Catherine Bouchard

Adjointe aux communications

Le mardi 30 juillet 2019, 10 h 27

Depuis la fin de juin, le Centre des visiteurs du parc de la Gatineau est l’hôte d’une exposition aussi éphémère que fascinante, celle de l’évolution du papillon monarque. Dans une volière à papillons, œufs, chenilles et chrysalides se développent bien à l’abri, près d’une fenêtre, à l’avant. Luc Picard, un expert passionné des monarques, vient quotidiennement s’assurer que la volière est propre et que les chenilles ont assez de feuilles d’asclépiade pour se nourrir. Ces intrigantes créatures qui accueillent les visiteurs seront libérées lorsqu’elles atteindront le stade adulte de papillon.

Où trouve-t-on des monarques dans le parc de la Gatineau?

En 2015 et 2016, la Commission de la capitale nationale (CCN) a mené une étude pour évaluer les endroits propices aux papillons monarques. La présence de l’asclépiade, une plante dont se nourrissent les chenilles du monarque, en était un indicateur.

L’asclépiade est une plante indigène vivace qui pousse en plein soleil, donc dans les habitats ouverts. De tels habitats couvrent approximativement 4 % de la superficie du parc de la Gatineau.

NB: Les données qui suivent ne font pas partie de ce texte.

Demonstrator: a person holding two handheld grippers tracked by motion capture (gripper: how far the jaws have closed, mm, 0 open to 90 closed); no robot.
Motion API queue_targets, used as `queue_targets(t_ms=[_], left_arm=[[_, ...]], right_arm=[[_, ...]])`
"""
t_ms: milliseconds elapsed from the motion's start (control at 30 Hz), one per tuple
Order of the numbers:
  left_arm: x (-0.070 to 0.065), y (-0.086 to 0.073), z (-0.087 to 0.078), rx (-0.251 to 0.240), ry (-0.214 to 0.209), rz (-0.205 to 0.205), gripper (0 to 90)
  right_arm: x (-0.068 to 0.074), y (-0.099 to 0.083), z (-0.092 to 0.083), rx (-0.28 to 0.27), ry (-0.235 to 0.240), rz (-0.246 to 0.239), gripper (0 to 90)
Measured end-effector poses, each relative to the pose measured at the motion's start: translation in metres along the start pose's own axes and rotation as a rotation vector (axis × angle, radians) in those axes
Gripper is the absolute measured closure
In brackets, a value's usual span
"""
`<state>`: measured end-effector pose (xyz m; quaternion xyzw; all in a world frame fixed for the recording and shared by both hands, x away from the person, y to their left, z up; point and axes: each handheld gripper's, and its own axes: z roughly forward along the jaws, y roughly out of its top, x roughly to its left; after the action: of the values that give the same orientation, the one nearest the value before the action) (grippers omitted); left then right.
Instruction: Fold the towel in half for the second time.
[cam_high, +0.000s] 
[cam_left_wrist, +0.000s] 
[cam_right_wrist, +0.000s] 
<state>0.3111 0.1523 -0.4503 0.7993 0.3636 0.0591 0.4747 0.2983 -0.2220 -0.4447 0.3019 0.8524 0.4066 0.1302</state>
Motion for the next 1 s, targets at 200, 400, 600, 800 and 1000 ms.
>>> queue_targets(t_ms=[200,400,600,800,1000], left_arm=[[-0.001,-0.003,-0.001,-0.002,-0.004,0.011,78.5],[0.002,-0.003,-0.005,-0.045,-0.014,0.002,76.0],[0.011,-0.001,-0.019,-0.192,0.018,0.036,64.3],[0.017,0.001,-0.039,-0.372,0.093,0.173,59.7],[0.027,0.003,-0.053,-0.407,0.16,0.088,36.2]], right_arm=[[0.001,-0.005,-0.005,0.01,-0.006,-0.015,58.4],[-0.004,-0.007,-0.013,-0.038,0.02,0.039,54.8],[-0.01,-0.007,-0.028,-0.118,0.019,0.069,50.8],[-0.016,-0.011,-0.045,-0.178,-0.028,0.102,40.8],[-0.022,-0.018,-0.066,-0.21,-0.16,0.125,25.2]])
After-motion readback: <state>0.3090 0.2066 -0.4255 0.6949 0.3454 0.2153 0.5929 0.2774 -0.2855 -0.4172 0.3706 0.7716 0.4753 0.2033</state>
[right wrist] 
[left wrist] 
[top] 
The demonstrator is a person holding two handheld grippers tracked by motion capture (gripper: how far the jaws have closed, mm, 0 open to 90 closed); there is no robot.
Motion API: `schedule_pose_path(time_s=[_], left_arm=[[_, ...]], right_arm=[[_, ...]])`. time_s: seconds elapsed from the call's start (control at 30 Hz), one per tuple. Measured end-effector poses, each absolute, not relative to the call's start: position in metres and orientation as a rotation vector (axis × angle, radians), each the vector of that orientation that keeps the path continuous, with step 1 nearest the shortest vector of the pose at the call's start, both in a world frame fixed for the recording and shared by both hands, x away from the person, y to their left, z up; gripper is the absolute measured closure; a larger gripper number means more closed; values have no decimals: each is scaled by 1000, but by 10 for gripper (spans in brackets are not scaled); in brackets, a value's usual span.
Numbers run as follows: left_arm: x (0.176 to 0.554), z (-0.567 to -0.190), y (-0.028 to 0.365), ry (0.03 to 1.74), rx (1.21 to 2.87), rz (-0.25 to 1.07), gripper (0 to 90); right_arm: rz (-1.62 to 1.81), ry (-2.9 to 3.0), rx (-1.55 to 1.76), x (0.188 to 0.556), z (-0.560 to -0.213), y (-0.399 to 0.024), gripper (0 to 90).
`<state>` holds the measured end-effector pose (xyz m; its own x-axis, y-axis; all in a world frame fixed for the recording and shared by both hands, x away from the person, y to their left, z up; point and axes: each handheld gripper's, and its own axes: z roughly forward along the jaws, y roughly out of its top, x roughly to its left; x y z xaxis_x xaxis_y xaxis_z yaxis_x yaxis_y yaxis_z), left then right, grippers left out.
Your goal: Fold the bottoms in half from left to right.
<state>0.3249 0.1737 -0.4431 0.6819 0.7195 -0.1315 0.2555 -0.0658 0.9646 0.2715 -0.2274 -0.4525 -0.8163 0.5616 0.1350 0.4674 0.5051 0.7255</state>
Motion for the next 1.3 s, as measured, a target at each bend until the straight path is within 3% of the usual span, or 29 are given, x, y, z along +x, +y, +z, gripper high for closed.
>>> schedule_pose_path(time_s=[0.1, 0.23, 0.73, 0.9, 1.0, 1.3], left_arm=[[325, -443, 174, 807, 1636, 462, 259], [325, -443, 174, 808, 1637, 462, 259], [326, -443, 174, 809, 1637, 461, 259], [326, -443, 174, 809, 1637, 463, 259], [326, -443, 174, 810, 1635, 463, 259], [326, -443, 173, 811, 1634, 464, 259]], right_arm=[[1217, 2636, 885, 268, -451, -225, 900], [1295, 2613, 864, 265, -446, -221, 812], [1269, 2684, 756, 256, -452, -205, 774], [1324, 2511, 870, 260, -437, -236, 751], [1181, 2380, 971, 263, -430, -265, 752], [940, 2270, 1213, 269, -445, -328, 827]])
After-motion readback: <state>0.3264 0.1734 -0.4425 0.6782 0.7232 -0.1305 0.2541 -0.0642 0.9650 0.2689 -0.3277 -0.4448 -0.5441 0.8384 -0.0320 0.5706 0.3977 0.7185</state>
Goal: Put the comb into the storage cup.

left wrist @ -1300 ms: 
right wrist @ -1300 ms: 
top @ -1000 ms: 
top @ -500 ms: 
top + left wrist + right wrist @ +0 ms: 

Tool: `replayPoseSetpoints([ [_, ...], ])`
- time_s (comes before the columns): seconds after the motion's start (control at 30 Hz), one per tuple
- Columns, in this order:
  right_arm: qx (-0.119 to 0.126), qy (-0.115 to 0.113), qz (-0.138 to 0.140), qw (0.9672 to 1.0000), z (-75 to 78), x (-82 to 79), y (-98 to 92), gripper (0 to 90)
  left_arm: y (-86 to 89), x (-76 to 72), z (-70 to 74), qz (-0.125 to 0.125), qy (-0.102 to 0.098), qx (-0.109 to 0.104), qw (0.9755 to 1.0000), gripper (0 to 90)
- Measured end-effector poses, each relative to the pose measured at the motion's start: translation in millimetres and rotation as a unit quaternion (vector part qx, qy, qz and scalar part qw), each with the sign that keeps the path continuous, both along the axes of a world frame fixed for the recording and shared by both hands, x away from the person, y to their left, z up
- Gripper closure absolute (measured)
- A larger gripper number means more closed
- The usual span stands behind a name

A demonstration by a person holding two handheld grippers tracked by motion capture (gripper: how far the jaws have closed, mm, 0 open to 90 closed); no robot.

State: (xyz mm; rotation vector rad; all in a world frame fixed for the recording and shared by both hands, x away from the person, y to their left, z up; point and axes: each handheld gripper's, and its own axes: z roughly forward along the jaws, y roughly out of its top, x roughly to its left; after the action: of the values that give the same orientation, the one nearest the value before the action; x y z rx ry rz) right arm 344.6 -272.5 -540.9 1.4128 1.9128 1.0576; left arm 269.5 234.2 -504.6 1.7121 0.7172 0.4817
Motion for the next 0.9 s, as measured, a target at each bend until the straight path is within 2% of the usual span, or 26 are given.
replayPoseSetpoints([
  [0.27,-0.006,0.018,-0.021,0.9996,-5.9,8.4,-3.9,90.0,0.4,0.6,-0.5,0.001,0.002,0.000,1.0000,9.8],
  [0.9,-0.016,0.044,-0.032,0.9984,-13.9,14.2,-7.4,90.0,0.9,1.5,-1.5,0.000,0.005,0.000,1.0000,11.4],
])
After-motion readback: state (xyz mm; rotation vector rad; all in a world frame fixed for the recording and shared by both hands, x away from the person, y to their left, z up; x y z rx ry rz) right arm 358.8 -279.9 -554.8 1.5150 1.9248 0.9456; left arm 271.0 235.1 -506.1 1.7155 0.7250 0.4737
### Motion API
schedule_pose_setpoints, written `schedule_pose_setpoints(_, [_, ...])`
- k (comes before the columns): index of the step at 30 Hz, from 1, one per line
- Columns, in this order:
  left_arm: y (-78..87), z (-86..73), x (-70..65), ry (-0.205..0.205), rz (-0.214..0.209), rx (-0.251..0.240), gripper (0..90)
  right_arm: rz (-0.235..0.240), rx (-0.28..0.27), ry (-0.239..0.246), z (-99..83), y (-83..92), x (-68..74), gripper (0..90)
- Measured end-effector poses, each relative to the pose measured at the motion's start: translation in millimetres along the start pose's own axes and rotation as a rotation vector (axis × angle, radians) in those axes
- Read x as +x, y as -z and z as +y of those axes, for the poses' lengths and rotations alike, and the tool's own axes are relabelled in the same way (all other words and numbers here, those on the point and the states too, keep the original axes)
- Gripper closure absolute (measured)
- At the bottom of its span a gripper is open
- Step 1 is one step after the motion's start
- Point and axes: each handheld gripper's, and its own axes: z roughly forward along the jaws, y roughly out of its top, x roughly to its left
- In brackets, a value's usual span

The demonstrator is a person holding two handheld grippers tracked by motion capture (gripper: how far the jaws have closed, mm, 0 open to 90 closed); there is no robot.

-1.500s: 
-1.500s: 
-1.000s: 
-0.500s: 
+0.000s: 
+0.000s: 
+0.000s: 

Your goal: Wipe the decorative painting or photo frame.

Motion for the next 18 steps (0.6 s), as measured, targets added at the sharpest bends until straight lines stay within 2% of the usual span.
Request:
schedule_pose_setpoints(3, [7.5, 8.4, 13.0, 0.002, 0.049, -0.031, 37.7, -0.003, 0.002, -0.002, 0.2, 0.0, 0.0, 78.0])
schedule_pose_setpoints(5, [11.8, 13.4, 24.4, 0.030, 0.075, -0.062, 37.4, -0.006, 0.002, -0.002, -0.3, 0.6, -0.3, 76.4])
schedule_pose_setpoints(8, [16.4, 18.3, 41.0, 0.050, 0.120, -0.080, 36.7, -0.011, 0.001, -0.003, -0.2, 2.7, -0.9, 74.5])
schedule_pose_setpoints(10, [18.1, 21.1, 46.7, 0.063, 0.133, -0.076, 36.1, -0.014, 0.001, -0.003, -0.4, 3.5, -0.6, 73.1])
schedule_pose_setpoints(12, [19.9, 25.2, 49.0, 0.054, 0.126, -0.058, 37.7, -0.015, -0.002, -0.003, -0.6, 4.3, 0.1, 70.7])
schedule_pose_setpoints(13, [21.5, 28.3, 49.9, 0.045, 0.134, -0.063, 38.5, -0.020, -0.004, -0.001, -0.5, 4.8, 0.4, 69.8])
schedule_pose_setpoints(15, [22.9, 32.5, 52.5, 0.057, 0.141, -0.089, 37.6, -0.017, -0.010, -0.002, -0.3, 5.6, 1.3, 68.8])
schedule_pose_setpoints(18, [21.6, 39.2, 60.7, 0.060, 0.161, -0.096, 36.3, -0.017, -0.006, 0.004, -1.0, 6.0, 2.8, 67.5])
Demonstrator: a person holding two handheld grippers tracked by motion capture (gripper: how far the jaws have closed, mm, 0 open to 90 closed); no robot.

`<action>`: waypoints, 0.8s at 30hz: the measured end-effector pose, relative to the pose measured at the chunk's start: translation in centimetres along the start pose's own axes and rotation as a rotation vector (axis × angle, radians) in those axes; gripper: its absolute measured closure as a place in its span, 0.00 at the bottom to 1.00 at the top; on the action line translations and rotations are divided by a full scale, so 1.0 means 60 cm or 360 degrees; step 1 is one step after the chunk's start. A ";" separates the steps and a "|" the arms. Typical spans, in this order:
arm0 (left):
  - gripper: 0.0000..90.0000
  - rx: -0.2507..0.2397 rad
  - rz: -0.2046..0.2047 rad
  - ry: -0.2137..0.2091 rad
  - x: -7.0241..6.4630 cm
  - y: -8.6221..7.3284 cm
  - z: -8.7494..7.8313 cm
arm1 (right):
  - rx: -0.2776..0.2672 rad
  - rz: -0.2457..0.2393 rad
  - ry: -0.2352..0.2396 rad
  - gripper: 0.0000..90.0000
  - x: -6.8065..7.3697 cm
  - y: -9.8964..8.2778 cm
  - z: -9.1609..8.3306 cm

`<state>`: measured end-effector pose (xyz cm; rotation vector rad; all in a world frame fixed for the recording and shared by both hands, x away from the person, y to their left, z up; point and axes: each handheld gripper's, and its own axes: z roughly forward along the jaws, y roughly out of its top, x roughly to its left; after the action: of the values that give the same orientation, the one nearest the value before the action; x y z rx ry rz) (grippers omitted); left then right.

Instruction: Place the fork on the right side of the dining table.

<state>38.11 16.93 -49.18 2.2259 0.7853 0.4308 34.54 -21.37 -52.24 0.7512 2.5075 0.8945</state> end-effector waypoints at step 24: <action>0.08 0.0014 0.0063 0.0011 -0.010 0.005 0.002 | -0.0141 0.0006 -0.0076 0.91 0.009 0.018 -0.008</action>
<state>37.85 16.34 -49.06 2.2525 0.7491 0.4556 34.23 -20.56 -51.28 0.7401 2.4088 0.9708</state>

On peut voir des asclépiades et leurs hôtes aux endroits suivants, par exemple :

  • la vallée du Ruisseau-Meech, près de P16
  • le secteur des sentiers 5 et 27, près de P2
  • l’aire de piquenique de la Colline-Church
  • le stationnement des chutes de Luskville


Que fait le parc de la Gatineau pour aider cette espèce?

Il faut savoir qu’en novembre 2016, le Comité sur la situation des espèces en péril au Canada (COSEPAC) a classé le papillon monarque parmi les espèces en voie de disparition.

Déjà, l’année précédente, la CCN avait répertorié 57 endroits dans le but de les classer selon leur importance pour le monarque. Elle en a retenu 13, en raison de leur importance élevée ou très élevée, et y a exercé une surveillance régulière pour évaluer la présence de l’espèce et le succès de sa reproduction.

En 2015 et 2016, la CCN a évalué l’habitat du papillon monarque dans le parc de la Gatineau et les terrains urbains de la CCN au Québec. Ce projet visait à :

  • évaluer le potentiel de l’habitat et le succès reproducteur de l’espèce
  • surveiller les populations
  • identifier les menaces sur nos terrains

La première année du projet a donné l’occasion de suivre les stades de développement du monarque. Outre la présence de cocons (pupes ou chrysalides), on y a observé des œufs; des larves ou chenilles, variant de 5 à 50 mm, selon le stade évolutif; et des papillons adultes, mâles et femelles. Cela a permis d’établir que le parc de la Gatineau est un habitat propice à la reproduction du monarque et de mettre en place des stratégies adaptées pour favoriser sa conservation.

Le 27 juillet 2019, des participants au programme de science citoyenne ont recensé la population de monarques près de P3 (rue Gamelin et promenade de la Gatineau). Leur travail minutieux comprenait l’inspection de 1 600 plants d’asclépiades, sur lesquels ils ont compté 23 œufs, six chenilles et deux papillons. Ce dénombrement s’inscrivait dans le programme Mission monarque, chapeauté, dans la région de l’Est, par l’Insectarium de Montréal. Ce programme vise à recueillir de l’information et à protéger l’espèce.

Les résultats

Diverses mesures pour sensibiliser le public et le renseigner sur la situation du papillon monarque ont été mises en œuvre. L’exposition du Centre des visiteurs en est un exemple. Une telle exposition donne la chance de regarder ces insectes en croissance, pendant qu’ils sont en captivité, sachant qu’ils seront relâchés à la phase adulte. Observer les cycles de vie du papillon monarque, c’est passer un beau moment; un moment éphémère comme le passage de ce grand migrateur!